● **What is being asked**: In the data below, find the line that contains "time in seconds" and the line that contains "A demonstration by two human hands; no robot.". Copy both, plus every line between them, exactly.

● **Information supplied**:
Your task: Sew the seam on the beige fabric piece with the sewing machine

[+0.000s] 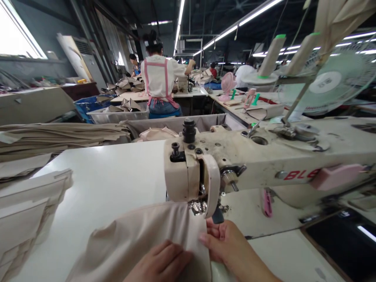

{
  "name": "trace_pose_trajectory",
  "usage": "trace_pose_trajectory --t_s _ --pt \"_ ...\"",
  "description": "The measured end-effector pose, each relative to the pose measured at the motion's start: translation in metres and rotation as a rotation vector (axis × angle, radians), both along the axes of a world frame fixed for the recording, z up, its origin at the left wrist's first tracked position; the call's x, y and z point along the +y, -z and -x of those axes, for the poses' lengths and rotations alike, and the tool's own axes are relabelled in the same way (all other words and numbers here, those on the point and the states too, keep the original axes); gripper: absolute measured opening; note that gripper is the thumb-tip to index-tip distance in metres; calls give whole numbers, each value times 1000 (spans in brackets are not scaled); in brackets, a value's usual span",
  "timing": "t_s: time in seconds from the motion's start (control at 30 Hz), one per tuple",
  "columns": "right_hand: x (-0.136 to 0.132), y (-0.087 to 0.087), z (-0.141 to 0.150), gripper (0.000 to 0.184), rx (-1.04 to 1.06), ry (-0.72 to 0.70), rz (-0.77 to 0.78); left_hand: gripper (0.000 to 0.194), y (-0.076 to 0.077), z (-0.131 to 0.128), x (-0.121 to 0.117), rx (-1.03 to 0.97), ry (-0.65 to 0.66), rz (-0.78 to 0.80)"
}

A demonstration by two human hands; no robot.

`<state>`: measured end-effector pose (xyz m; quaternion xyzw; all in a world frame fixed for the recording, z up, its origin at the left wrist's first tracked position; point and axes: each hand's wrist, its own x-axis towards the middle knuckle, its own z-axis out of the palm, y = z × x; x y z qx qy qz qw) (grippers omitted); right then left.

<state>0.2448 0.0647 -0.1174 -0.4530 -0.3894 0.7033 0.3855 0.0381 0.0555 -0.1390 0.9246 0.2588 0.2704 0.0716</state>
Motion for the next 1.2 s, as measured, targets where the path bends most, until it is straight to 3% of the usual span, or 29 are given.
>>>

● **Output of the task**:
  "timing": "t_s: time in seconds from the motion's start (control at 30 Hz), one per tuple",
  "columns": "right_hand: x (-0.136 to 0.132), y (-0.087 to 0.087), z (-0.141 to 0.150), gripper (0.000 to 0.184), rx (-1.04 to 1.06), ry (-0.72 to 0.70), rz (-0.77 to 0.78); left_hand: gripper (0.000 to 0.194), y (-0.076 to 0.077), z (-0.131 to 0.128), x (-0.121 to 0.117), rx (-1.03 to 0.97), ry (-0.65 to 0.66), rz (-0.78 to 0.80)"
}

A demonstration by two human hands; no robot.

This output is now complete.